▸ **Exercise details**: Lines containing the word "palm" are the ones to copy from the records below.

Records shown Start Marker

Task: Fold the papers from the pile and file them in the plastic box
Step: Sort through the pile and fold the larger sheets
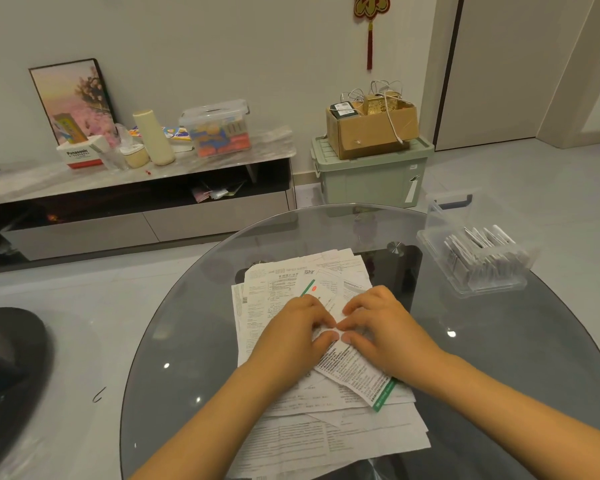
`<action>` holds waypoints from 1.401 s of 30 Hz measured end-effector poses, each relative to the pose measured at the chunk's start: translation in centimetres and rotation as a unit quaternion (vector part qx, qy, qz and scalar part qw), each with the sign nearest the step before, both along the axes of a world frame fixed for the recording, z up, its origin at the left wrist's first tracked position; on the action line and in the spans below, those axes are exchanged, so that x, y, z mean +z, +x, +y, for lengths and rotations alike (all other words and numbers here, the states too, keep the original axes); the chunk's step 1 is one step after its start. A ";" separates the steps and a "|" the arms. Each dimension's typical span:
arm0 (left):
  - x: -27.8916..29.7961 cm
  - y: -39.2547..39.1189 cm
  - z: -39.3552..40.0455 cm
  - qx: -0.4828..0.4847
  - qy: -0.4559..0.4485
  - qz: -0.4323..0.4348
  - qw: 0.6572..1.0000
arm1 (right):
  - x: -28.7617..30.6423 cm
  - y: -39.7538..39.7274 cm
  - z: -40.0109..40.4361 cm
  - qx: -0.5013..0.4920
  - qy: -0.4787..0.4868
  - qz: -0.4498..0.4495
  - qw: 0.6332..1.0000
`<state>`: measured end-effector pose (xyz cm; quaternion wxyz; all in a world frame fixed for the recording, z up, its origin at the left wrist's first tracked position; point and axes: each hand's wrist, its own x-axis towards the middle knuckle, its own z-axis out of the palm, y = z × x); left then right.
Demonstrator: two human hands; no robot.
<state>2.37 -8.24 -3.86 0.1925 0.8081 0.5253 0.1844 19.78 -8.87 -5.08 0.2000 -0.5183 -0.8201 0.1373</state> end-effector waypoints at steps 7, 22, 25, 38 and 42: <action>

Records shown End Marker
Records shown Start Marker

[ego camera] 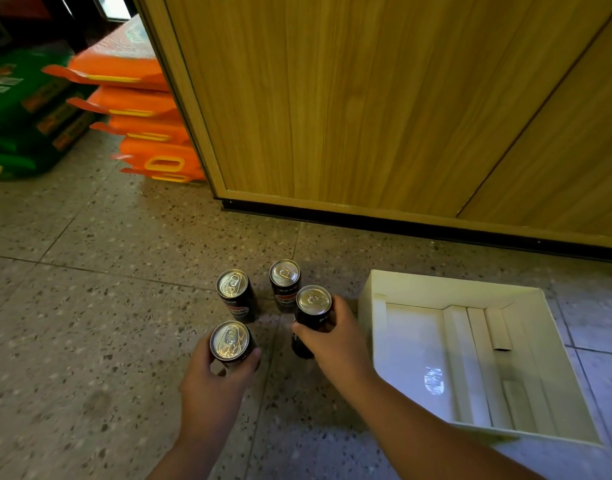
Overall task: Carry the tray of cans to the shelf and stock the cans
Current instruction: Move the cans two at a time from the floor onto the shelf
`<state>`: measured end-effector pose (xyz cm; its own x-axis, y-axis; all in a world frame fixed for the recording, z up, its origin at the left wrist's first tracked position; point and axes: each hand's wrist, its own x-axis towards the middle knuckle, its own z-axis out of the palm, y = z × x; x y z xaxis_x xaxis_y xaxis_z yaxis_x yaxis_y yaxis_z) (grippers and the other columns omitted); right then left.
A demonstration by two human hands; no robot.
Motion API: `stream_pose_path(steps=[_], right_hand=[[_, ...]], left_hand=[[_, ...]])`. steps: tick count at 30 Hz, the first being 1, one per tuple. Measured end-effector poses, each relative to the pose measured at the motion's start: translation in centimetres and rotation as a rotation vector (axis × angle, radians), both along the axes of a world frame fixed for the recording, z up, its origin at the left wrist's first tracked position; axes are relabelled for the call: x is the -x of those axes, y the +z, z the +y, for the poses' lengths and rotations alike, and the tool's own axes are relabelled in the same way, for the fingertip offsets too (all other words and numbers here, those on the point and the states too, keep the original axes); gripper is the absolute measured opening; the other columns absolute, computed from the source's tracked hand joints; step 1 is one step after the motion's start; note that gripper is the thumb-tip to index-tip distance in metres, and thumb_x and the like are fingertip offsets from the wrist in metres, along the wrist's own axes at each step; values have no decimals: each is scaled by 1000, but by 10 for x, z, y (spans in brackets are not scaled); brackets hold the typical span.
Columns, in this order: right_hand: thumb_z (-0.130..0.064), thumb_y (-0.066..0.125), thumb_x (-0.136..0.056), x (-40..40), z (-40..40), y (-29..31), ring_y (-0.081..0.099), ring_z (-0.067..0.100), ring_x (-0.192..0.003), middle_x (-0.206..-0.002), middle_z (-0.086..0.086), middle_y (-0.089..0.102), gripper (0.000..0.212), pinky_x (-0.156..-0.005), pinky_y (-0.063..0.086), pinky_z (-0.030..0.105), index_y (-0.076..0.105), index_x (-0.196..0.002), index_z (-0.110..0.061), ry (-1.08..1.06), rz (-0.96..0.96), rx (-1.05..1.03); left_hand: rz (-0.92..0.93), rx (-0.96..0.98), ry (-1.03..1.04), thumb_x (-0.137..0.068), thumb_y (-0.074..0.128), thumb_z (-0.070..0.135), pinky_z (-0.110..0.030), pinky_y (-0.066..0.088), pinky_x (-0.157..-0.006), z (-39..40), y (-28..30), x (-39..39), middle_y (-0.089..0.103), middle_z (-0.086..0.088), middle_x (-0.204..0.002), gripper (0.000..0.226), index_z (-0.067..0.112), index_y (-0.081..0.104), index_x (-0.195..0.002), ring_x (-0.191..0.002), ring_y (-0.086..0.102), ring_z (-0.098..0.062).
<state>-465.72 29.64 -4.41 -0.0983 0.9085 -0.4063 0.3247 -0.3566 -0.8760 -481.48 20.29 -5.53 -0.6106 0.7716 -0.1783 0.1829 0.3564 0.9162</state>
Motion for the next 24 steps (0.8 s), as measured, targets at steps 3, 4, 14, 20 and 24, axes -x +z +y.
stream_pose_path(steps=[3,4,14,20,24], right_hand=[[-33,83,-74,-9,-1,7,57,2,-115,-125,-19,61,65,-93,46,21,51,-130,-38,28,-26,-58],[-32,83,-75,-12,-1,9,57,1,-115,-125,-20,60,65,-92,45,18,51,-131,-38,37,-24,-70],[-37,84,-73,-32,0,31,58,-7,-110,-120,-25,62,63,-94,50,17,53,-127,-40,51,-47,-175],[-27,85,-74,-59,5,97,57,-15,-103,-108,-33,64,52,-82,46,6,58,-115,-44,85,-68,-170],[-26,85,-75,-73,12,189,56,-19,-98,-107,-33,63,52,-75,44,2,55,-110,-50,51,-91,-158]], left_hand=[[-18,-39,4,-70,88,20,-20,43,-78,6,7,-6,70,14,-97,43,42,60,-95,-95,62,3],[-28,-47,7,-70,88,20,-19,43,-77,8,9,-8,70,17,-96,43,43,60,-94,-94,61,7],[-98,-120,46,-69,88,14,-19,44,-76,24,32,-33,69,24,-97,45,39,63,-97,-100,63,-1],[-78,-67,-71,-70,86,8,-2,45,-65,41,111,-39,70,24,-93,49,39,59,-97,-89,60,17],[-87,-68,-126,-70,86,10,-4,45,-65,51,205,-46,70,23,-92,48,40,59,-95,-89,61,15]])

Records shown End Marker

▸ **Task result**:
`<state>`: measured end-effector pose (xyz cm; quaternion wxyz; all in a world frame fixed for the recording, z up, its origin at the left wrist's first tracked position; point and axes: each hand's wrist, its own x-axis towards the middle knuckle, its own z-axis out of the palm, y = z × x); left then right.
`<state>`: measured end-effector pose (xyz cm; its own x-axis, y-axis; all in a world frame fixed for the recording, z up, its origin at the left wrist's first tracked position; point and axes: each hand's wrist, its own x-axis towards the middle knuckle, its own z-axis out of the palm, y = z × x; x y z xaxis_x xaxis_y xaxis_z yaxis_x yaxis_y yaxis_z) (grippers and the other columns omitted); right then left.

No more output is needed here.